[What needs to be done]: Take every line from the data that has the word "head" in it.

[Supplied data]:
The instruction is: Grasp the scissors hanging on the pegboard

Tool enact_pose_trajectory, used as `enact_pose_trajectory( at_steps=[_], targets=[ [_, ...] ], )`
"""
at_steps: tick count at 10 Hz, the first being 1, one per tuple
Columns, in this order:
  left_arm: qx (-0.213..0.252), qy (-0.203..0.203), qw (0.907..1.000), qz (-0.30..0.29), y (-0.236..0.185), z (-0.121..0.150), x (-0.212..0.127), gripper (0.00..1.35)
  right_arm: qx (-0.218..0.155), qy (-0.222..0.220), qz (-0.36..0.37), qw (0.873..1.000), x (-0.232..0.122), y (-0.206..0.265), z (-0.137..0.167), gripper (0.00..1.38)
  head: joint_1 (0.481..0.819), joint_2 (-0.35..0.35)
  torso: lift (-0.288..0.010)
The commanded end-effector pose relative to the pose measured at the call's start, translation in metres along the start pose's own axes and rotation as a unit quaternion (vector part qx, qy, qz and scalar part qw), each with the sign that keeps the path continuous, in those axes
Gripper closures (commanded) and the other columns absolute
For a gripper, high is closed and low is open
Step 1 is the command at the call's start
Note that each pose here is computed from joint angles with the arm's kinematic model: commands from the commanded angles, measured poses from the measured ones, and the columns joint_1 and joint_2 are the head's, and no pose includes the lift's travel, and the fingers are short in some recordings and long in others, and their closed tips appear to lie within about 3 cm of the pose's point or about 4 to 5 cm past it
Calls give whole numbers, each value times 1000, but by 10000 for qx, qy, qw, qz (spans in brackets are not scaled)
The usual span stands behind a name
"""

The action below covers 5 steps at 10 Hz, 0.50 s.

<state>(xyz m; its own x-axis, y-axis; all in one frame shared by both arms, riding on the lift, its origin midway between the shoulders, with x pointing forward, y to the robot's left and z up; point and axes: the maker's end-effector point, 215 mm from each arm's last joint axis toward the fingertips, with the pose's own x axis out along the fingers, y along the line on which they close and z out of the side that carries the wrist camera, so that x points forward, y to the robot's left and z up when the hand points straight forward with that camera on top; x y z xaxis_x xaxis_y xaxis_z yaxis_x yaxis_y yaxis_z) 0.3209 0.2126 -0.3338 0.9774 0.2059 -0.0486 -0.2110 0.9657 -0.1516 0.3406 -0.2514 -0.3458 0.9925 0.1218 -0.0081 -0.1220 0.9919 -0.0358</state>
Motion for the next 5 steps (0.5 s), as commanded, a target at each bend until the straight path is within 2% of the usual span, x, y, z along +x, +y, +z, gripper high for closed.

[Completed exercise]:
  head: joint_1 (0.481..0.819), joint_2 (-0.35..0.35)
Note that each pose here is computed from joint angles with the arm's kinematic model: commands from the commanded angles, measured poses from the measured ones, and the columns joint_1 and joint_2 are the head's, and no pose includes the lift's travel, and the fingers are short in some recordings and long in others, and their closed tips appear to lie within about 3 cm of the pose's point or about 4 to 5 cm past it

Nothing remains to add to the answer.